You often do not have a reference to the signal.

I don't agree with this claim – especially the "often" part.

Do you have any concrete examples where you need to handle abort errors without access to the signal? Instrumentation could also access it, eg. fetch(…, { signal }) provides it as a parameter, which the instrumentation could extract. Also, I'm not sure it makes sense for instrumentation to determine the difference – it seems like something that should be handled at the app level.

@kanongil
Copy link

kanongil commented Nov 21, 2021

Hmm, it's not actually possible to brand all reason values, as any non-undefined value is a valid reason. ac.abort(false) is expected to reject with false.

@benjamingr
Copy link
Member Author

benjamingr commented Nov 21, 2021

@kanongil In this case "instrumentation" is something like APM (that presumably doesn't override fetch)

We have spent time talking to API consumers about this and have plenty of examples and use cases. Here is a common one (I'll use the web terminology since this is whatwg/dom but there are plenty of others).

  • I have a framework over my web components / React.
  • Components can "cancel rendering" because the user navigated away or the time allotment for rendering is up or an API request timed out.
  • I have a high order component above those that needs to catch the timeout/cancellation and abort it (componentDidCatch in React speak).
  • That component presumably does not have access to the signal (coming from a hook in the framework React speak).

This is just an example, it can be worked around (by for example making the signal global, injecting the signal to all components) but that would create pretty ugly code from what I recall.

I am happy to loop in library/sdk authors we have talked to about this in the past if that'd help.

@benjamingr
Copy link
Member Author

Hmm, it's not actually possible to brand all reason values, as any non-undefined value is a valid reason. ac.abort(false) is expected to reject with false.

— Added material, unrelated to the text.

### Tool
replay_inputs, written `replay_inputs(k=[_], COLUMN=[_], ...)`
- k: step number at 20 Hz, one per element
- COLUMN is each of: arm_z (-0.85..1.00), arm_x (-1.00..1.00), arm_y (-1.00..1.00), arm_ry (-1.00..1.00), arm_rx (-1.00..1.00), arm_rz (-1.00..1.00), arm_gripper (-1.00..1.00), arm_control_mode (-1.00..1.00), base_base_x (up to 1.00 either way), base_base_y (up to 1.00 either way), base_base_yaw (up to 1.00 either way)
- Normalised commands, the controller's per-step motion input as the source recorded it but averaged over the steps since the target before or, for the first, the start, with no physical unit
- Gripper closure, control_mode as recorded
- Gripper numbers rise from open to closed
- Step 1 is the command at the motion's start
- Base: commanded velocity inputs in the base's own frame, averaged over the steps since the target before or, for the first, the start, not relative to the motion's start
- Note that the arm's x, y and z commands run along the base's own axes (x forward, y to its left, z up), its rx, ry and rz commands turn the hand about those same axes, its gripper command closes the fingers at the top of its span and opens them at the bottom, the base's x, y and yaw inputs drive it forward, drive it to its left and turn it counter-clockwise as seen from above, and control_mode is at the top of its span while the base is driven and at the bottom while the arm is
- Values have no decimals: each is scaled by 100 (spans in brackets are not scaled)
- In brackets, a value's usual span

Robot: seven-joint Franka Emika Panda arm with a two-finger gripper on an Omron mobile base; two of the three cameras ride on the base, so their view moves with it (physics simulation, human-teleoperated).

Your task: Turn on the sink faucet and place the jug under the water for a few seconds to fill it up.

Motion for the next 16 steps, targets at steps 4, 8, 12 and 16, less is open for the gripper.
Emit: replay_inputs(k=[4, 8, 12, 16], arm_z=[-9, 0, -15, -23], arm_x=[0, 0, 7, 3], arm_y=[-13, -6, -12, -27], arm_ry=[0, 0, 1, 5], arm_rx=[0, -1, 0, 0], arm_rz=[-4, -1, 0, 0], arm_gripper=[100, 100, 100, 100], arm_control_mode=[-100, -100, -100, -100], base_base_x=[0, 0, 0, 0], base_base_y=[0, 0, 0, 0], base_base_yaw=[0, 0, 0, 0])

It would be great if we could prohibit non DOMExceptions as reasons even if it means a lot more work for Node.js in the future because I am a lot more worried about the "API surface increased and cancellation is hard to determine" problem than the "Node will have portability issues with it" problem.

@benjamingr benjamingr added the topic: aborting AbortController and AbortSignal label Nov 21, 2021
@domenic
Copy link
Member

domenic commented Nov 21, 2021

I think the premise here is wrong. If the controller wants to send an "AbortError" DOMException, knowing some consumers will discriminate based on that, it can do so. But if it wants to send a TypeError, knowing some consumers are not specifically watching for that, it can. You should generally not write code that assumes all controller-caused errors are "third state" abort errors. The signal is telling you about an error, but that error has the usual semantics based on its type: some are "third state" abort errors, some are fatal failures of a different sort, some are timeouts, etc.

Perhaps it would have been better if AbortSignal were named ExceptionSignal, but the historical naming here shouldn't cause people to assume all controller-initiated exceptions are treated the same way (e.g. ignored).

@benjamingr
Copy link
Member Author

But if it wants to send a TypeError, knowing some consumers are not specifically watching for that, it can.

Why is that capability good/useful?

You should generally not write code that assumes all controller-caused errors are "third state" abort errors.

Are there any non-third-state errors that are aborted with?

@domenic
Copy link
Member

domenic commented Nov 21, 2021

That capability is useful in the same way that exceptions in general are useful.

A signal-accepting API is one which gives its caller some amount of control over what exceptions it throws/rejections it returns/etc. Those exceptions can communicate anything: sometimes an abort, sometimes a timeout, sometimes a TypeError, sometimes a HTTP error (in a Node server), etc. The caller could use its controller to control the function and have it give a TypeError in exactly the situations a TypeError would normally be appropriate. (E.g., the caller has done some further async validation work and realized that the inputs are bad.)

Are there any non-third-state errors that are aborted with?

Any error can be the rejection reason. That's the point. When you accept a controlled signal, you are just giving the caller the ability to participate in your function's control flow.

@domenic
Copy link
Member

domenic commented Nov 21, 2021

Stated another way, the fact that a function accepts a signal should not change how you handle its errors. If you expect a function to return error types {X, Y, ...other stuff you don't care about}, and you want special handling for X and Y, then just add special handling for those, and rethrow the rest. It doesn't matter which among X/Y/other stuff come from logic provided by the controller, vs. the function body.

@Jamesernator
Copy link

Jamesernator commented Nov 23, 2021

Just to point out another example, accepting an AbortSignal that can signal any error is not significantly different from accepting a function that can throw an arbitrary error. In either case if you don't know where the signal/function is coming from, then you can't reasonably expect to handle any error it could throw.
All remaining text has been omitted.